スキルスロットの数の増え方は、初期状態で2つ、レベル6で1つ、そしてレベル10で1つ増え、以降は10レベル刻みで1つずつ増えていく。
俺のとっているスキルは、《片手用直剣》、《索敵》、《隠蔽》、《疾走》、《体術》、《投剣》である。さらにこれで1つ増えたので、追加できるわけだ。俺は迷ったあげく、《武器防御スキル》を習得した。
俺は、クエスト受注場所である、とあるNPC民家へと向かい、ドアをノックした。
すると、爽やかなNPC男性がドアから出てきた。
「どうぞ!」
俺は家にはいった。家の中は開放的で、下駄箱がちっちゃくおいてあり、玄関は、洋風の装飾が飾られている。リビングは、小さなテーブルと、小さないすのみがおいてある。キッチンは、小さなコンロと台所とシンクのみ。いわゆる一人暮らし用の家だ。
「すいませんが、水くらいしか出せません。」
と男性はいった。その瞬間、頭上に「?」マークがでた。
これはクエスト受注可能ということを示す。
「何かお困りですか?」
この台詞こそが、クエストを受注するためのコマンドだ。
それをいうと、クエスト受注ウィンドウが出る。そして《Yes/No》を選択できる。
【《不死鳥の叫び》を受注しますか? Yes/No】
とでたので、俺はYesをタップした。
すると、「?」がきえた。
そして、男性がぽつりぽつりと話し始めた。
「じつは、この家の近くにあるほこらに、このトールバーナを守護する不死鳥様がすんでいるんです。しかし、そのほこらに巨人が住み着いてしまい、不死鳥様を追い出してしまったんです。巨人は横暴の限りを尽くしています。そこで頼みがあります。この巨人を倒してください!もし倒してくだされば、不死鳥様のお宝である、伝説の剣を差し上げます!」
という内容だ。
俺はわかりました!と叫んで民家を飛び出した。そしてダッシュでそのほこらへと向かった。
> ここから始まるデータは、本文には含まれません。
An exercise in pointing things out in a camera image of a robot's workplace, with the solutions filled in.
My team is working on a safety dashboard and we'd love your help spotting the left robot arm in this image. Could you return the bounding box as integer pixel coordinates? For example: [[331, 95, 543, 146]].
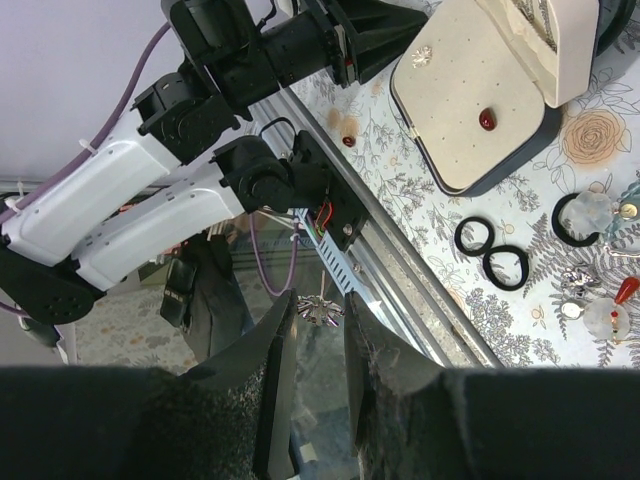
[[1, 1, 428, 325]]

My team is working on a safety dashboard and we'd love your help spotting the red bead earring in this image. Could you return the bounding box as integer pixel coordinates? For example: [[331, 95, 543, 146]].
[[342, 135, 356, 148], [478, 107, 497, 132]]

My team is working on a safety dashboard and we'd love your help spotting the crystal flower earring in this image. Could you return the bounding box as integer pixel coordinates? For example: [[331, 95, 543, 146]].
[[297, 270, 344, 328]]

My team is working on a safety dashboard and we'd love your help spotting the silver chain necklace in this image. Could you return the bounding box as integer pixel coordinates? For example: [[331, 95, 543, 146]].
[[514, 0, 559, 51]]

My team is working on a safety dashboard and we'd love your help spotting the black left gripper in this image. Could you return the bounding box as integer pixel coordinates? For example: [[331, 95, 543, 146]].
[[169, 0, 428, 121]]

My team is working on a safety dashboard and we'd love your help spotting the silver cluster earring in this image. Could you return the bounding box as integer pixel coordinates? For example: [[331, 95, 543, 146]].
[[560, 264, 601, 300]]

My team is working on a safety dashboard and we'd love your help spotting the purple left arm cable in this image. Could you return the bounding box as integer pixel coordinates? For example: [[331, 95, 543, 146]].
[[0, 22, 174, 226]]

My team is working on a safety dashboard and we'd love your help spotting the white flower earring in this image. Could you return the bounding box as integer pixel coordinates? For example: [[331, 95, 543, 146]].
[[562, 191, 614, 235]]

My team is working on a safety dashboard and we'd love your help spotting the cream navy jewelry box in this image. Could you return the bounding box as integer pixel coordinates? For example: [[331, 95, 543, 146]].
[[390, 0, 599, 197]]

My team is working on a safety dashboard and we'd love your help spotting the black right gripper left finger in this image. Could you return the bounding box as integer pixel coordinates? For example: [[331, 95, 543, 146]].
[[1, 291, 297, 479]]

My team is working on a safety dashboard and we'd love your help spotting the silver flower stud in box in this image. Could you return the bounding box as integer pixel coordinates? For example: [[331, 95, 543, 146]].
[[411, 45, 433, 69]]

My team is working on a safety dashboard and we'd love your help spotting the black ring right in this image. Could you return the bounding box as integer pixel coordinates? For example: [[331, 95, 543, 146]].
[[482, 244, 530, 291]]

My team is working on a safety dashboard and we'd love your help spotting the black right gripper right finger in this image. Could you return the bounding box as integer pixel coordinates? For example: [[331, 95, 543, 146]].
[[343, 293, 639, 479]]

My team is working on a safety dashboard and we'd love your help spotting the floral patterned tablecloth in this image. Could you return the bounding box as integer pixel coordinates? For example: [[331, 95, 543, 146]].
[[294, 17, 639, 368]]

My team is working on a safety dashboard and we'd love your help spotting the dark green bangle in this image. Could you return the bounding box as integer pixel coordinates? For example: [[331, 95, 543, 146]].
[[551, 193, 600, 248]]

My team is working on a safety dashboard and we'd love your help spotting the dark purple bangle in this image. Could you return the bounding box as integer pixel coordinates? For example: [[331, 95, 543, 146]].
[[595, 0, 636, 56]]

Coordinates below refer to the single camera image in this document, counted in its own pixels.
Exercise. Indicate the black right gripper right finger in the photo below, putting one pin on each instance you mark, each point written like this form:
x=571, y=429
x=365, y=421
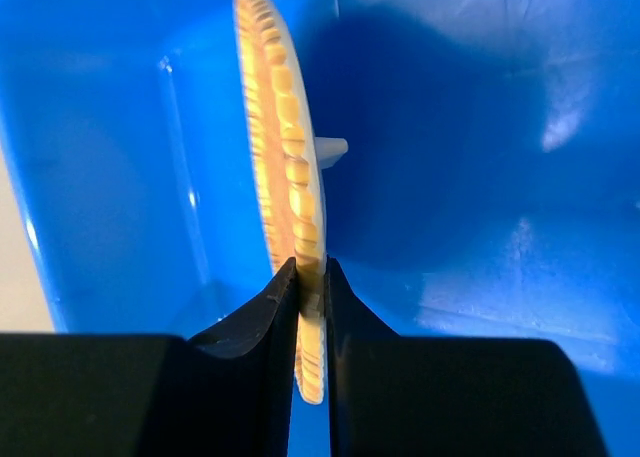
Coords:
x=394, y=395

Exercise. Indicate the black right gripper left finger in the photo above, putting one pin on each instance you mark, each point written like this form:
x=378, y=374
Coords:
x=227, y=391

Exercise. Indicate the orange fan-shaped woven plate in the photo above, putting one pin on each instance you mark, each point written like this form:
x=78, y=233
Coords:
x=287, y=161

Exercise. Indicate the blue plastic bin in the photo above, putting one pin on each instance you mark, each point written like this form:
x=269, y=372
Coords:
x=490, y=188

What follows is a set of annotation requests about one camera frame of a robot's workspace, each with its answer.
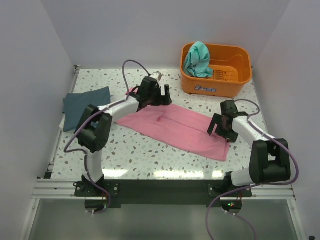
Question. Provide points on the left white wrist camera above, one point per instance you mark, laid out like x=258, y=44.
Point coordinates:
x=156, y=75

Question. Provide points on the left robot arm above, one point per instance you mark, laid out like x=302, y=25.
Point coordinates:
x=94, y=128

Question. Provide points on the pink t-shirt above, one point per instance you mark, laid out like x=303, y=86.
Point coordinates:
x=180, y=128

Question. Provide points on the folded dark blue t-shirt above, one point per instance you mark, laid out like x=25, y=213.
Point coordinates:
x=74, y=105

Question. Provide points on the aluminium table frame rail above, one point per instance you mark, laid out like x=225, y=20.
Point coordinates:
x=49, y=163

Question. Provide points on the teal t-shirt in basket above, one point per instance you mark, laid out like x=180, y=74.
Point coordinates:
x=197, y=60

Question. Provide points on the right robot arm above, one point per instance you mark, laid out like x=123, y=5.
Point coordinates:
x=269, y=159

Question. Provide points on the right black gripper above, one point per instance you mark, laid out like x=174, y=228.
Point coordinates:
x=231, y=136

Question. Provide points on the orange plastic basket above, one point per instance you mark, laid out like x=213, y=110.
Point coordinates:
x=231, y=71

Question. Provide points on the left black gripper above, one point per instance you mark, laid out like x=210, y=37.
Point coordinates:
x=163, y=100

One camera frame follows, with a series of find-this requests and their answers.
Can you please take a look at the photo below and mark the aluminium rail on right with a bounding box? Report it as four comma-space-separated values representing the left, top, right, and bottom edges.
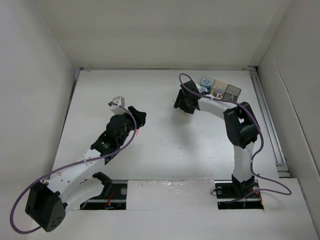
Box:
249, 67, 291, 179

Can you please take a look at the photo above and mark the grey plastic bin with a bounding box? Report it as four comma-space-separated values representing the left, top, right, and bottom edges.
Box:
223, 84, 242, 102

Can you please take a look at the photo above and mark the clear jar of paper clips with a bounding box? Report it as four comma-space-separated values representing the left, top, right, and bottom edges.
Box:
214, 86, 226, 95

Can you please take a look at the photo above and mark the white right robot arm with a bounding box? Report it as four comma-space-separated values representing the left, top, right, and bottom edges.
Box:
173, 80, 259, 199

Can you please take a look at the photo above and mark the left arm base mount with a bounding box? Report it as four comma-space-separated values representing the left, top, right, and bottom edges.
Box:
80, 180, 128, 211

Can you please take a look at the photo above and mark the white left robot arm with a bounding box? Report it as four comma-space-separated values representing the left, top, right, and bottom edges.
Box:
25, 103, 147, 233

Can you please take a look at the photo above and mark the clear plastic bin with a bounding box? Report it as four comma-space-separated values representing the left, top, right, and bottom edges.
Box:
199, 77, 215, 96

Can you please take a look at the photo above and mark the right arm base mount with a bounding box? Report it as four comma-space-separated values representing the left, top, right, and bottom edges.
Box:
211, 180, 264, 210

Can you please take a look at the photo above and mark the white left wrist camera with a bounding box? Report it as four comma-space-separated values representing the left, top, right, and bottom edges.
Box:
110, 96, 125, 115

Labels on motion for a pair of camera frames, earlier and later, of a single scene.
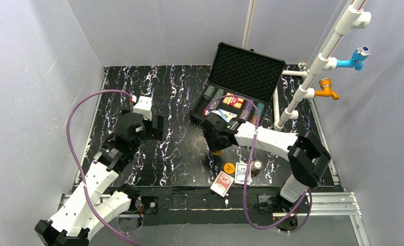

俺は、《不死鳥様のほこら》へとはいる。そこは薄暗いダンジョンだが、幸いモンスターはポップしないようだ。しかも、ダンジョンのマップ自体も至極単純で、一本道を進むともう、ボス部屋なのだ。ボス部屋は、不死鳥が刻まれている、重そうなドアに阻まれている。俺は手を伸ばし、ゆっくりと押した。
すると・・・・中にボスが、いた。直径500メートルくらいの、闘技場じみた所の中心に。
「おい、、これ、フロアボスレベルだろ‥」
それが俺の発した第1声だった。ボスは、、何しろ巨大だった。身長は3メートル、筋肉質な身体、右手には巨大なグローブがはめられている。名前は《Gigas Reeper》意味は、巨人の狩り手だそうだ。
「ガウルウウウウウウウウウウウウアアアアアア!!!!!!!!」
地がふるえるような、叫びをあげ、HPバーが4本出現する。フロアボスよりは1本少ないが、ソロで戦うにはきつすぎる量だ。
だが、俺は、この手の敵と何度も戦っている。恐れるな、集中しろ…!
俺は、すでに今のメインアーム、《エンシェント・ソード》を抜き、中断に構え、地を蹴っていた。弱点は、クエストNPCがいっていた。目、心臓の位置、そして、アキレス腱!
「そらぁ!!」
おれは、巨人の踏みつけ攻撃をかわし、足の後ろに回る。そして、最大ブーストした片手剣ソードスキル《ホリゾンタル》を放つ。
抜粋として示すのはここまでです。